## EXERCISE
Every word in the data below belongs in your copy, exactly as given; the pictures do not.

## GIVEN MATERIAL
------------------------------------------------------------------------

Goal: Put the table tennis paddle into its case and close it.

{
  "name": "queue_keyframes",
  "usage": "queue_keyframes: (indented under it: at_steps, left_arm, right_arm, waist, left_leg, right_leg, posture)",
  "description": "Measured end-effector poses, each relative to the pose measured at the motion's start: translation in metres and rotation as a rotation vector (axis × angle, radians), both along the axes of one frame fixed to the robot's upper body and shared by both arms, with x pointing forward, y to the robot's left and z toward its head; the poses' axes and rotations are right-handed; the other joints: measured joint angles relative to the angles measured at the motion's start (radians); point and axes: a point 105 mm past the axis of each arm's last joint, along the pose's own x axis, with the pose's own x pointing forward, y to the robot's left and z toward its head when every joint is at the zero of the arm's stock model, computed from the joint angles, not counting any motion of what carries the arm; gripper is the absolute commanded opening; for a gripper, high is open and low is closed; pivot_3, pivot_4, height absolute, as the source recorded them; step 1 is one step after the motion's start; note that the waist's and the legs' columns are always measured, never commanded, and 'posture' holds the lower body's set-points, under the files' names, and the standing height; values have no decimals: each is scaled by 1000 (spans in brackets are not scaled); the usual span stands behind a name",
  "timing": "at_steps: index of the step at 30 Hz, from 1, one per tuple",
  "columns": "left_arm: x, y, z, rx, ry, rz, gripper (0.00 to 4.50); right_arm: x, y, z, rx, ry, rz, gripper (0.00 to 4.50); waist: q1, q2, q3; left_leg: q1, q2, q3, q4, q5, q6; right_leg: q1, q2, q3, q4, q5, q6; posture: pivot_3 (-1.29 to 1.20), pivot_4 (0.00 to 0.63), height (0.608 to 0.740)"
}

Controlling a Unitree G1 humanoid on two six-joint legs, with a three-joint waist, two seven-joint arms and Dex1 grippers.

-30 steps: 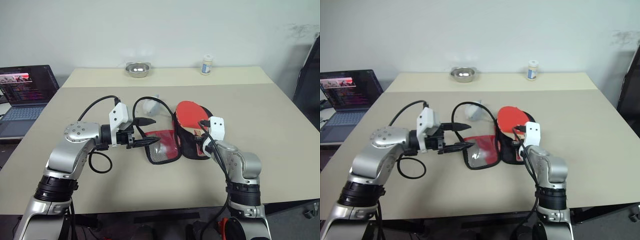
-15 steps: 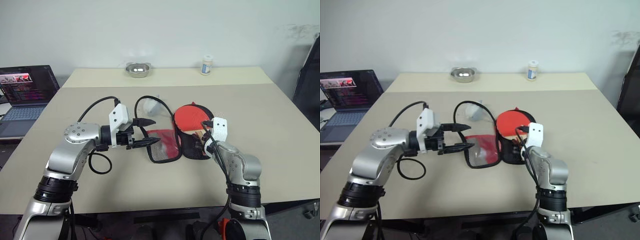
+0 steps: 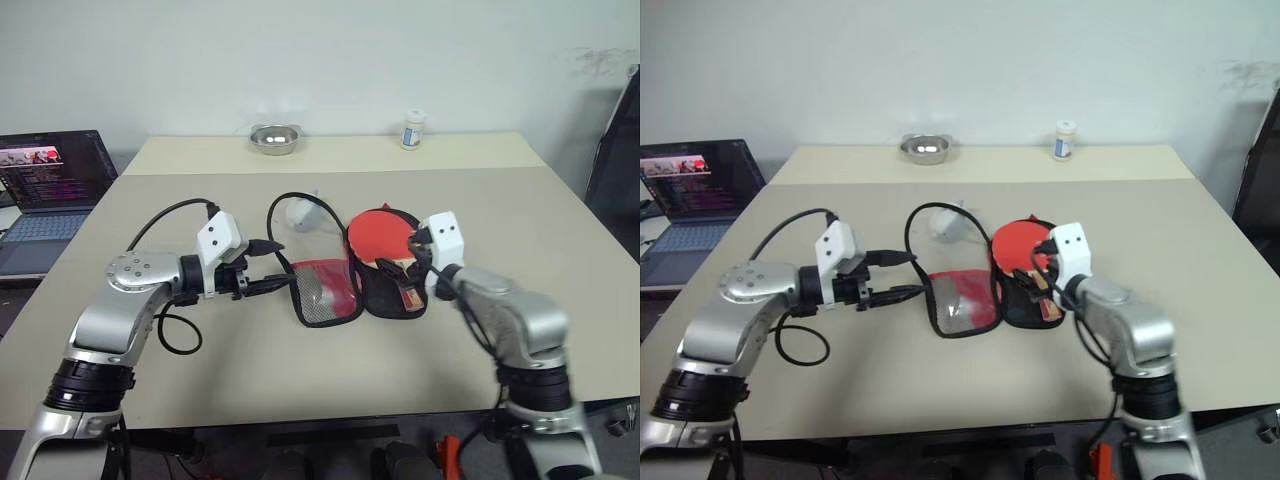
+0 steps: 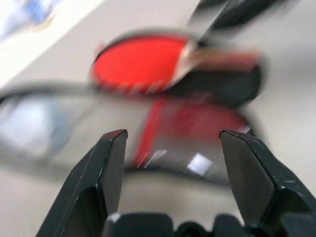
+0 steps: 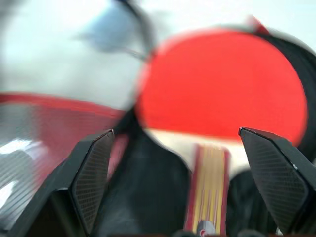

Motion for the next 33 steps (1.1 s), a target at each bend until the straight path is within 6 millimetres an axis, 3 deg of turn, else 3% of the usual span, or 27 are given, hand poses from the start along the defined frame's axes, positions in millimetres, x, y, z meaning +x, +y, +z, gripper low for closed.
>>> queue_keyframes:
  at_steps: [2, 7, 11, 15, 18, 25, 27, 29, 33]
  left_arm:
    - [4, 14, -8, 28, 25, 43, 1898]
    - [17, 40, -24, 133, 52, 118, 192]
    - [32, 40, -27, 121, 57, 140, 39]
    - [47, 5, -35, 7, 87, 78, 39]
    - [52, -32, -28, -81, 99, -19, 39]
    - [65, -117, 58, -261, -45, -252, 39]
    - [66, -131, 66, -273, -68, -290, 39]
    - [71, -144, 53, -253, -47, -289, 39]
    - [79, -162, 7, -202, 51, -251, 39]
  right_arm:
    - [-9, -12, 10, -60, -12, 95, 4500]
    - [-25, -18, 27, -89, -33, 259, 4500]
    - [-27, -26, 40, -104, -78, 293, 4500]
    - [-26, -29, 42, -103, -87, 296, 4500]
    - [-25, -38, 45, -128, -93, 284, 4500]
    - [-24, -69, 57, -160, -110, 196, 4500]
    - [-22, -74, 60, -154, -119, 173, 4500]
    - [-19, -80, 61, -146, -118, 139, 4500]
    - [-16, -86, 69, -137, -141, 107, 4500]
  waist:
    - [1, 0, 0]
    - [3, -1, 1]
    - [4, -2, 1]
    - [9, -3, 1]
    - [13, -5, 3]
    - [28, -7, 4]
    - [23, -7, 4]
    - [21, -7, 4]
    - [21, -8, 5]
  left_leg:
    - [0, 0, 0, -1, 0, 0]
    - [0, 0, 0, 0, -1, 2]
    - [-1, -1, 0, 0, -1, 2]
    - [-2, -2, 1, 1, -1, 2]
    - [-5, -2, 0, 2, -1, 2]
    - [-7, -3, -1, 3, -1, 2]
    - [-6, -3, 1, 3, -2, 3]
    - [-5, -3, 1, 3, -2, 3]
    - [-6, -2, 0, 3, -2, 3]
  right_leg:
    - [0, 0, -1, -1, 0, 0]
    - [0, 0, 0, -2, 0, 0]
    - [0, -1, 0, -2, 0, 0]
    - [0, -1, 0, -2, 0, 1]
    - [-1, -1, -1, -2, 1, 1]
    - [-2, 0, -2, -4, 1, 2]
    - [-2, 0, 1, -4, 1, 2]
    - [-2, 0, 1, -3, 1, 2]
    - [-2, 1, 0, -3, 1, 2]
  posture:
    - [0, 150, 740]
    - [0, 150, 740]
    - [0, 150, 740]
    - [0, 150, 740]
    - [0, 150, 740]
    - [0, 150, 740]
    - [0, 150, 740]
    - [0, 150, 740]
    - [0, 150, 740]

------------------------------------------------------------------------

## RESPONSE FOR THIS EXERCISE
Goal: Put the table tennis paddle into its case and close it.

{
  "name": "queue_keyframes",
  "usage": "queue_keyframes: (indented under it: at_steps, left_arm, right_arm, waist, left_leg, right_leg, posture)",
  "description": "Measured end-effector poses, each relative to the pose measured at the motion's start: translation in metres and rotation as a rotation vector (axis × angle, radians), both along the axes of one frame fixed to the robot's upper body and shared by both arms, with x pointing forward, y to the robot's left and z toward its head; the poses' axes and rotations are right-handed; the other joints: measured joint angles relative to the angles measured at the motion's start (radians); point and axes: a point 105 mm past the axis of each arm's last joint, along the pose's own x axis, with the pose's own x pointing forward, y to the robot's left and z toward its head when every joint is at the zero of the arm's stock model, computed from the joint angles, not counting any motion of what carries the arm; gripper is the absolute commanded opening; for a gripper, high is open and low is closed; pivot_3, pivot_4, height absolute, as the source recorded them; step 1 is one step after the motion's start; note that the waist's and the legs' columns are always measured, never commanded, and 'posture' holds the lower body's set-points, under the files' names, and the standing height; values have no decimals: each is scaled by 1000 (spans in brackets are not scaled); the usual span stands behind a name",
  "timing": "at_steps: index of the step at 30 Hz, from 1, one per tuple",
  "columns": "left_arm: x, y, z, rx, ry, rz, gripper (0.00 to 4.50); right_arm: x, y, z, rx, ry, rz, gripper (0.00 to 4.50); waist: q1, q2, q3; left_leg: q1, q2, q3, q4, q5, q6; right_leg: q1, q2, q3, q4, q5, q6; posture: pivot_3 (-1.29 to 1.20), pivot_4 (0.00 to 0.63), height (0.608 to 0.740)"
}

Controlling a Unitree G1 humanoid on two six-joint legs, with a three-joint waist, two seven-joint arms and Dex1 grippers.

-30 steps: 
-15 steps: 
+0 steps: 
+0 steps: 
+0 steps: 

Motion for the next 33 steps (1.1 s), a target at each bend until the straight path is within 6 millimetres an axis, 3 deg of turn, else 3% of the usual span, or 27 are given, hand poses from the start along the defined frame's axes, positions in millimetres, x, y, z meaning +x, +y, +z, gripper low for closed.
>>> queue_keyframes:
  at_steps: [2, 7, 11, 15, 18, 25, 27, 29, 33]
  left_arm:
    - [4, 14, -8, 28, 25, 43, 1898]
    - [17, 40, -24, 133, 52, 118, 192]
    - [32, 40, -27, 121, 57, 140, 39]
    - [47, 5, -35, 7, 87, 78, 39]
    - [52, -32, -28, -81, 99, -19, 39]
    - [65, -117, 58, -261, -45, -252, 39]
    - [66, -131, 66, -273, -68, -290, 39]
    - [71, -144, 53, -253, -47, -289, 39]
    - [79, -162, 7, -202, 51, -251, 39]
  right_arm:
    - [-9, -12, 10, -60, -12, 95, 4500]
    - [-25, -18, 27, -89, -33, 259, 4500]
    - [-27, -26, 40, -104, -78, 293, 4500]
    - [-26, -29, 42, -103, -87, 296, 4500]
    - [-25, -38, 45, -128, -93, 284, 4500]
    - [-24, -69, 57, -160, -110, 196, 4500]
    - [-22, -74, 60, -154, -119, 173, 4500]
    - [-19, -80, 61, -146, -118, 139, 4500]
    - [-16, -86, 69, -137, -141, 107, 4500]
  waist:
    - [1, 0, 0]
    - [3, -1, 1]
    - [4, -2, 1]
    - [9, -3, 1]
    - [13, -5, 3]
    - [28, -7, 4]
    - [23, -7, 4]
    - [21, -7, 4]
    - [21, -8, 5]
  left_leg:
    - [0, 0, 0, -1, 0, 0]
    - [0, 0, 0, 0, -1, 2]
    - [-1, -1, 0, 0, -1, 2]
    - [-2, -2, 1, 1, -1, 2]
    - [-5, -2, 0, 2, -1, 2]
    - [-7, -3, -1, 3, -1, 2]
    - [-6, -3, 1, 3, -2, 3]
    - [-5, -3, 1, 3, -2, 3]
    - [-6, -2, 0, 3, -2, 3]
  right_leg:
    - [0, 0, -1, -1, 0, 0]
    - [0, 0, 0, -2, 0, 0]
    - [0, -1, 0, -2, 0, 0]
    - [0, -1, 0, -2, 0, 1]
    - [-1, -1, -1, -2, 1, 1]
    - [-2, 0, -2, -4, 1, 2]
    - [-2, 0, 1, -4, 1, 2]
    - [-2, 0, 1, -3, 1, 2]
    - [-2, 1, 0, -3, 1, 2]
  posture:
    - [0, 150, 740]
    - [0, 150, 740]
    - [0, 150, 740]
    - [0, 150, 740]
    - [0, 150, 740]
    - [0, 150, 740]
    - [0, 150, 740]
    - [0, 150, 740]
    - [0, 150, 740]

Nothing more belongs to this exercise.